Del had begun to look extremely uncomfortable, and said something about getting cold. He obviously intended that all of us start walking again and join the team in the reception room.

    From where we stood, backed by the big trees shielding the lake, we could see across all of the school's grounds to the gymnasium and the other buildings. Most of the varsity players had showered and changed and were walking in small slow-moving groups toward the admin­istration building. It was too dark and they were too far away for us to really see their faces, but we could identify them by their various gaits and postures. Miles Teagarden and Terry Peters slouched along between the two build­ings. Teagarden, who had fumbled, was bent over so far he appeared to be policing the grass. 'Ugh,' Tom said when Skeleton Ridpath lounged through the door of the gym — his was a figure no one could mistake. Skeleton ambled toward the rear door of the administration build­ing. Defeat held no embarrassment for him.

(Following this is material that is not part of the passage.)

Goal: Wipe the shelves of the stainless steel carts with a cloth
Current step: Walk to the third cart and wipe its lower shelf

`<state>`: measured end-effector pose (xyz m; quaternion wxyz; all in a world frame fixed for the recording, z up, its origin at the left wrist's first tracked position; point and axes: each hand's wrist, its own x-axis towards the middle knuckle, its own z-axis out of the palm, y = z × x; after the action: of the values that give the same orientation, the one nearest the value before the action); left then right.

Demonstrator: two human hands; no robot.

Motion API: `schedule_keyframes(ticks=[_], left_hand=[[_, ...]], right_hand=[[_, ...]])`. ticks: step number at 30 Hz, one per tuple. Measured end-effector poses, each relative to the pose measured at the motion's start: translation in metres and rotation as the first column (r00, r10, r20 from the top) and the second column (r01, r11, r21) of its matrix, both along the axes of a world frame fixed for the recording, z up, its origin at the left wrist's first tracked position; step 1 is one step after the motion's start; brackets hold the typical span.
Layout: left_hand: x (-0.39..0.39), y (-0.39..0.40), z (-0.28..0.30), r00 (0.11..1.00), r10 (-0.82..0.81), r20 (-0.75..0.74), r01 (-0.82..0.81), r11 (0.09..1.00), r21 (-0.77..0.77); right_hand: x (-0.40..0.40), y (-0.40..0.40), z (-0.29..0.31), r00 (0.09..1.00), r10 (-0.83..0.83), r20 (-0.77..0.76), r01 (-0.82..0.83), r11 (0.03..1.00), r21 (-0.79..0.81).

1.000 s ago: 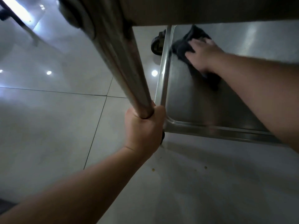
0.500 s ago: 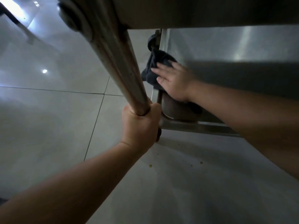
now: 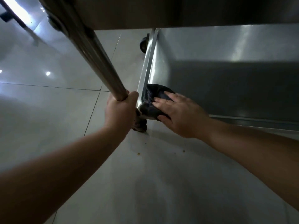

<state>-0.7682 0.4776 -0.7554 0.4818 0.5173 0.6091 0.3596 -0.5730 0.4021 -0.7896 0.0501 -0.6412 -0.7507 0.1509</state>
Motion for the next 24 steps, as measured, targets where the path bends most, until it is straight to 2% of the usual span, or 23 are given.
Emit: schedule_keyframes(ticks=[6, 10, 12, 14, 16, 19, 24], left_hand=[[0.002, 0.0, 0.005, 0.977, 0.073, -0.201, -0.094, 0.991, -0.096], [0.003, -0.039, -0.011, 0.927, -0.086, -0.366, -0.042, 0.944, -0.327], [0.014, -0.064, -0.02, 0.918, -0.197, -0.345, 0.023, 0.893, -0.449], [0.035, -0.079, -0.019, 0.891, -0.302, -0.34, 0.098, 0.857, -0.505], [0.063, -0.088, -0.009, 0.822, -0.413, -0.393, 0.191, 0.849, -0.493], [0.104, -0.102, 0.005, 0.647, -0.557, -0.521, 0.415, 0.83, -0.373], [0.152, -0.121, 0.012, 0.423, -0.665, -0.615, 0.738, 0.647, -0.191]], right_hand=[[0.059, -0.032, -0.002, 0.998, 0.029, 0.054, -0.026, 0.998, -0.051], [0.096, -0.058, -0.002, 0.999, 0.0, 0.046, 0.002, 0.999, -0.052], [0.115, -0.071, -0.003, 0.999, -0.013, 0.047, 0.016, 0.999, -0.052], [0.133, -0.084, -0.004, 0.998, -0.026, 0.055, 0.029, 0.998, -0.049], [0.149, -0.096, -0.005, 0.998, -0.03, 0.062, 0.033, 0.998, -0.049], [0.176, -0.115, -0.004, 0.998, -0.025, 0.063, 0.029, 0.998, -0.059], [0.238, -0.156, -0.003, 0.996, -0.047, 0.08, 0.053, 0.996, -0.074]])
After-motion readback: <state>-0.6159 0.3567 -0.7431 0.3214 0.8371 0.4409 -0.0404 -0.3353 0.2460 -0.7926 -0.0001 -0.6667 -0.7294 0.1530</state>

    Then I heard Del, already six or seven feet ahead of us, moan softly: just as if he'd been lightly punched in the gut. The man in the Foreign Intrigue costume was walking, very erect and unselfconsciously, down into one of the sculptured hollows between ourselves and the school. His back toward us, he was moving toward the grandstand and football field. Around him the darkening air was granular, pointillistic. The brim of his hat pulled down, the belt of his coat dangling, the ends swinging.

    'Let's move it, Del,' Tom said.

    But Del stood frozen in position, and so all of us watched the man receding into the hollow.

    'The janitor works late around here,' said Bobby Hollingsworth. 'I hope he breaks his neck.'

    Del held his bandaged hand chest-high, as if flashing a signal or warding off a blow.

    'I don't see the point of watching the janitor,' Morris Fielding said. 'I'm getting cold too.'

    'No, he's a Ventnor parent,' said Bob Sherman. 'Those coats cost about two hundred bucks.'

    'See you there,' Morris said, and resolutely turned his back and set off down the path.

    'Two hundred bucks for a coat,' Sherman mused.

    By now all of us were watching the retreating figure as if mesmerized. The ends of his wide belt swung, the tails of the coat billowed. The dark air glimmered around him and seemed to melt into his clothing. For the second time that day, I fantasized that I was seeing not an ordinary mortal but a figure from the world of Romance.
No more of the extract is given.